Woldside and Oughtershaw Tarn
Woldside and Oughtershaw Tarn

The summit plateau is wide and flat but despite this the views are surprisingly good. This is not just because of Woldside’s central location in the Yorkshire Dales but because many of the surrounding fells are higher. The Three Peaks country to the west is particularly well seen with Ingleborough looking especially majestic. Northwards the view includes the fells either side of Mallerstang and if you are lucky enought to get good visibility then the views extend out to the Irish Sea to the west and the North York Moors to the east.

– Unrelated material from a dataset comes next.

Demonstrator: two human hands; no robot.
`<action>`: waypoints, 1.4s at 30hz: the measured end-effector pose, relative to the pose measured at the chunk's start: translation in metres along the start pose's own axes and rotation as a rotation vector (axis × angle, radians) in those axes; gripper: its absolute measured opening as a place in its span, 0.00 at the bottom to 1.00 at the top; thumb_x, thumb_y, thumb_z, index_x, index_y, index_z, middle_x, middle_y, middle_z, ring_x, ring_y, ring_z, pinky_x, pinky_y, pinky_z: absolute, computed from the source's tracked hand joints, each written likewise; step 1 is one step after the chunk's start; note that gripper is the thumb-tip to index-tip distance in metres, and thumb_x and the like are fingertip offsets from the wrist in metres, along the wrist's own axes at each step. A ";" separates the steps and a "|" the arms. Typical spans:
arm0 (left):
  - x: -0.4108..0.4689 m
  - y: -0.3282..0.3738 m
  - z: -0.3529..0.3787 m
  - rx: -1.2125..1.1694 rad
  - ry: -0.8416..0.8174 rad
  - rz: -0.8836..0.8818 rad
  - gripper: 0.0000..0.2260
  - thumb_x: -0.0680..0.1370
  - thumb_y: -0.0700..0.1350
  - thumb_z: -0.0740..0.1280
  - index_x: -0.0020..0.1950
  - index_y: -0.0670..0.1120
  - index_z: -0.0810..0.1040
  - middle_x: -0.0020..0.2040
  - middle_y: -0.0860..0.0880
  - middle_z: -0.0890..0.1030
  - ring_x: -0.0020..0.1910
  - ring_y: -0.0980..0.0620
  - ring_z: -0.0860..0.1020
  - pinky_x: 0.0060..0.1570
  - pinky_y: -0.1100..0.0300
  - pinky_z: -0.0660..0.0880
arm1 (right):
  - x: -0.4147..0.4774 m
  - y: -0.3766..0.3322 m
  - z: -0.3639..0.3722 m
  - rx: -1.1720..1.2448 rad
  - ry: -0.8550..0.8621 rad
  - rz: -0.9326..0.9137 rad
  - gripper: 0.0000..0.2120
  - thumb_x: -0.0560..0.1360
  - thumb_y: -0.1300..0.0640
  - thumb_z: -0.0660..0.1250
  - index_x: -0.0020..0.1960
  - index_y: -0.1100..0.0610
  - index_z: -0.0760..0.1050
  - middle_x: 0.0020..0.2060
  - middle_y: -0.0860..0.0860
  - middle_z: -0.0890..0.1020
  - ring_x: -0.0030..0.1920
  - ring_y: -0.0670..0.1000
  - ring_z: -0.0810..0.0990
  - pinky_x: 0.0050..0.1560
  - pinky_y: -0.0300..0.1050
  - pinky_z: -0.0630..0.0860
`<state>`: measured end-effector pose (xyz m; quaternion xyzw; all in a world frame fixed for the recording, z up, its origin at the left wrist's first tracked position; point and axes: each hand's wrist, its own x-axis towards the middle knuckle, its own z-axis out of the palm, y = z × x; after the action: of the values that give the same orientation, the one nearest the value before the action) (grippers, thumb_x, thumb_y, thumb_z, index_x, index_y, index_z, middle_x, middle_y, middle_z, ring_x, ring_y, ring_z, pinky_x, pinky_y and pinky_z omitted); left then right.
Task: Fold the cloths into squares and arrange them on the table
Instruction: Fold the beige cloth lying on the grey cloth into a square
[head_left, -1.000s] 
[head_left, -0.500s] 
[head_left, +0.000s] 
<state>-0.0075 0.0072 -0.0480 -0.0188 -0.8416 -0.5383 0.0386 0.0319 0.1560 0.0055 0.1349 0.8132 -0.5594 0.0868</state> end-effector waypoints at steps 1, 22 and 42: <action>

The wonderful view of Ingleborough from the top of Woldside
The wonderful view of Ingleborough from the top of Woldside

The highest point is not easy to identify. The 596m spot height is marked by a small pile of stones but there seems to be slightly higher ground to the north-west. Perhaps the most interesting feature of the summit is the curved rim of Jeffery Pot Scar to the north. In late spring the summit area is also dotted with yellow and purple mountain pansies.

The small pile of stones on the 596m spot height with slightly higher ground to the left
The small pile of stones on the 596m spot height with slightly higher ground to the left

While Woldside presents fairly steep flanks dropping straight down to Langstrothdale and the tiny village of Oughtershaw it throws out two long ridges, enclosing New Close Gill to the north-east. The most northerly of the two drops all the way down to the village of Marsett in Raydale. In reverse this ridge provides a fairly easy route on to Woldside, at least as far as Flaight Moss and then Fleet Moss where care needs to be taken.

Looking across New Close Gill to Woldside
Looking across New Close Gill to Woldside

The route that requires the least climbing is from Oughtershaw Road following Fleet Moss Edge, a couple of cairns and a few modest outcrops providing a safe enough route without having to go in to Fleet Moss itself. Another option is from further down Oughtershaw Road climbing alongside the wall to the south of Hazel Bank Gill to reach the summit via Cowen Brow.

A yellow mountain pansy on Woldside
A yellow mountain pansy on Woldside

Blessed with superb visibility I have to say Woldside made a much bigger impression on me on my second visit, especially the views. Although it requires crossing some peaty ground a visit to the lovely Oughtershaw Tarn is well worth a detour to the south. Meanwhile if I ever find my way back up there again I’d like to investigate a bit more of Jeffery Pot Scar and visit the 595m spot height where I imagine the view of Raydale would be quite impressive.